- [Problem statement] Retype the records that come next, word for word.
=== Material to process ===
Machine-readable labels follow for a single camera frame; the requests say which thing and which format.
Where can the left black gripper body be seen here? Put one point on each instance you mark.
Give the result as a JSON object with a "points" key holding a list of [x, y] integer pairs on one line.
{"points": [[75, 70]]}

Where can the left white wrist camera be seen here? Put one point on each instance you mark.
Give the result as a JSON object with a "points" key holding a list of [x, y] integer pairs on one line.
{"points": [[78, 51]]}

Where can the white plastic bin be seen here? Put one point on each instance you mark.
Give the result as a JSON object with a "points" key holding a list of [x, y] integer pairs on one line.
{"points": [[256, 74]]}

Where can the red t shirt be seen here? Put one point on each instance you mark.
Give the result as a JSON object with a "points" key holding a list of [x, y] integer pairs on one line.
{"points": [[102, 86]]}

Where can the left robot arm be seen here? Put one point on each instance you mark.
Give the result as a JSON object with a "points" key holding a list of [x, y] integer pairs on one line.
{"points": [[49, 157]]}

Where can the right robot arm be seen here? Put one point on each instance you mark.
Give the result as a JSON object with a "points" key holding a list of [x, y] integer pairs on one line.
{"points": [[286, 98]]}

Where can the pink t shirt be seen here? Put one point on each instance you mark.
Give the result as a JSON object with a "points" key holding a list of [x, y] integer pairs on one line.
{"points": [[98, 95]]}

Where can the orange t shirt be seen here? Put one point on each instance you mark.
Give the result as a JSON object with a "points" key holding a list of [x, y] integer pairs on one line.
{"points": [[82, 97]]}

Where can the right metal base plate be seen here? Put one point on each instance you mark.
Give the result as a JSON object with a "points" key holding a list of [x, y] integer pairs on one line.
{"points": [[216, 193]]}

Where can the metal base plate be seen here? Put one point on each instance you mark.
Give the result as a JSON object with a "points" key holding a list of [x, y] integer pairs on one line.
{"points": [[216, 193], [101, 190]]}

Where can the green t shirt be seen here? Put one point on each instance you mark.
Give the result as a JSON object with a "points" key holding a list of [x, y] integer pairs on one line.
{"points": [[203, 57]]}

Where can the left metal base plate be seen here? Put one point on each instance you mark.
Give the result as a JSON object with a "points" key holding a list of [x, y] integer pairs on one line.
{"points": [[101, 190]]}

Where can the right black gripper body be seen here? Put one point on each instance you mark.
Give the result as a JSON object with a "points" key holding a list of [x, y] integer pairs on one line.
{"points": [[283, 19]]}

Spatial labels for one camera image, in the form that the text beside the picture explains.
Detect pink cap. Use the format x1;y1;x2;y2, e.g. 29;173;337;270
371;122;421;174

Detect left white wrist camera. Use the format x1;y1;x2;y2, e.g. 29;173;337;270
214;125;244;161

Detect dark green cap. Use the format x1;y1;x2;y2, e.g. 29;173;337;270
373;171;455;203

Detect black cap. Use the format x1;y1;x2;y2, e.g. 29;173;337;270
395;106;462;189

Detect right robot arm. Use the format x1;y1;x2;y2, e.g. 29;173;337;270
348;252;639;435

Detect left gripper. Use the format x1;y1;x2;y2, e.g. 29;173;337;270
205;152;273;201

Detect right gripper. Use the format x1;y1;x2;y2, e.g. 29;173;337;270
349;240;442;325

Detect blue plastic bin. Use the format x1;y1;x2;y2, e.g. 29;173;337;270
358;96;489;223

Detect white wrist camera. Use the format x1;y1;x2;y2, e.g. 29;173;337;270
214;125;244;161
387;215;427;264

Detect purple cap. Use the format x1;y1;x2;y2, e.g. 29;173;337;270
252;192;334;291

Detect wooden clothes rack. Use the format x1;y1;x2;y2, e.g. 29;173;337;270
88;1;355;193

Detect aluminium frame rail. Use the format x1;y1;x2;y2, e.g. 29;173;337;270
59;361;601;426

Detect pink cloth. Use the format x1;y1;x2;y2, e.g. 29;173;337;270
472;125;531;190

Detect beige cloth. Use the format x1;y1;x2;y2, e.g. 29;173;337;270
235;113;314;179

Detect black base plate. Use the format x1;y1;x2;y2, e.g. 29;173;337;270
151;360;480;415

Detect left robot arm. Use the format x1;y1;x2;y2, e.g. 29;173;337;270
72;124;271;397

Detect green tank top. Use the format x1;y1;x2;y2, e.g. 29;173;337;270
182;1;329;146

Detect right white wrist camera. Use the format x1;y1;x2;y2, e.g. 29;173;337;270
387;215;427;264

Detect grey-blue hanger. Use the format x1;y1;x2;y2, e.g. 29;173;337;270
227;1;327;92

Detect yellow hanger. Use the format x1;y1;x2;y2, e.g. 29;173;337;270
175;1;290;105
===
- [Exercise output]
Machine-readable labels follow for a single camera frame; the requests say which thing and which format.
Where can the left black gripper body be seen here? Put one point on each instance you mark.
Give the result as a JSON object with a "points" key holding a list of [x, y] integer pairs on one line.
{"points": [[75, 70]]}

Where can the left white wrist camera be seen here? Put one point on each instance you mark.
Give the result as a JSON object with a "points" key holding a list of [x, y] integer pairs on one line.
{"points": [[78, 51]]}

Where can the white plastic bin be seen here? Put one point on each instance you mark.
Give the result as a JSON object with a "points" key holding a list of [x, y] integer pairs on one line.
{"points": [[256, 74]]}

Where can the red t shirt be seen here? Put one point on each instance you mark.
Give the result as a JSON object with a "points" key holding a list of [x, y] integer pairs on one line.
{"points": [[102, 86]]}

Where can the left robot arm be seen here? Put one point on each instance you mark.
Give the result as a JSON object with a "points" key holding a list of [x, y] integer pairs on one line.
{"points": [[49, 157]]}

Where can the right robot arm be seen here? Put one point on each instance you mark.
Give the result as a JSON object with a "points" key holding a list of [x, y] integer pairs on one line.
{"points": [[286, 98]]}

Where can the pink t shirt be seen here? Put one point on each instance you mark.
Give the result as a JSON object with a "points" key holding a list of [x, y] integer pairs on one line.
{"points": [[98, 95]]}

Where can the orange t shirt be seen here? Put one point on each instance you mark.
Give the result as a JSON object with a "points" key holding a list of [x, y] integer pairs on one line.
{"points": [[82, 97]]}

Where can the right metal base plate be seen here? Put one point on each instance you mark.
Give the result as a JSON object with a "points" key holding a list of [x, y] integer pairs on one line.
{"points": [[216, 193]]}

Where can the metal base plate be seen here? Put one point on each instance you mark.
Give the result as a JSON object with a "points" key holding a list of [x, y] integer pairs on one line.
{"points": [[216, 193], [101, 190]]}

Where can the green t shirt be seen here? Put one point on each instance you mark.
Give the result as a JSON object with a "points" key holding a list of [x, y] integer pairs on one line.
{"points": [[203, 57]]}

Where can the left metal base plate be seen here? Put one point on each instance you mark.
Give the result as a JSON object with a "points" key holding a list of [x, y] integer pairs on one line.
{"points": [[101, 190]]}

Where can the right black gripper body be seen here? Put one point on each instance you mark.
Give the result as a JSON object with a "points" key holding a list of [x, y] integer pairs on one line.
{"points": [[283, 19]]}

Spatial labels for one camera image, in the form that the text beside the picture explains.
Detect pink cap. Use the format x1;y1;x2;y2, e.g. 29;173;337;270
371;122;421;174

Detect left white wrist camera. Use the format x1;y1;x2;y2, e.g. 29;173;337;270
214;125;244;161

Detect dark green cap. Use the format x1;y1;x2;y2, e.g. 29;173;337;270
373;171;455;203

Detect black cap. Use the format x1;y1;x2;y2, e.g. 29;173;337;270
395;106;462;189

Detect right robot arm. Use the format x1;y1;x2;y2, e.g. 29;173;337;270
348;252;639;435

Detect left gripper. Use the format x1;y1;x2;y2, e.g. 29;173;337;270
205;152;273;201

Detect right gripper. Use the format x1;y1;x2;y2, e.g. 29;173;337;270
349;240;442;325

Detect blue plastic bin. Use the format x1;y1;x2;y2, e.g. 29;173;337;270
358;96;489;223

Detect white wrist camera. Use the format x1;y1;x2;y2, e.g. 29;173;337;270
214;125;244;161
387;215;427;264

Detect purple cap. Use the format x1;y1;x2;y2, e.g. 29;173;337;270
252;192;334;291

Detect wooden clothes rack. Use the format x1;y1;x2;y2, e.g. 29;173;337;270
88;1;355;193

Detect aluminium frame rail. Use the format x1;y1;x2;y2, e.g. 29;173;337;270
59;361;601;426

Detect pink cloth. Use the format x1;y1;x2;y2, e.g. 29;173;337;270
472;125;531;190

Detect beige cloth. Use the format x1;y1;x2;y2, e.g. 29;173;337;270
235;113;314;179

Detect black base plate. Use the format x1;y1;x2;y2, e.g. 29;173;337;270
151;360;480;415

Detect left robot arm. Use the format x1;y1;x2;y2, e.g. 29;173;337;270
72;124;271;397

Detect green tank top. Use the format x1;y1;x2;y2, e.g. 29;173;337;270
182;1;329;146

Detect right white wrist camera. Use the format x1;y1;x2;y2, e.g. 29;173;337;270
387;215;427;264

Detect grey-blue hanger. Use the format x1;y1;x2;y2, e.g. 29;173;337;270
227;1;327;92

Detect yellow hanger. Use the format x1;y1;x2;y2, e.g. 29;173;337;270
175;1;290;105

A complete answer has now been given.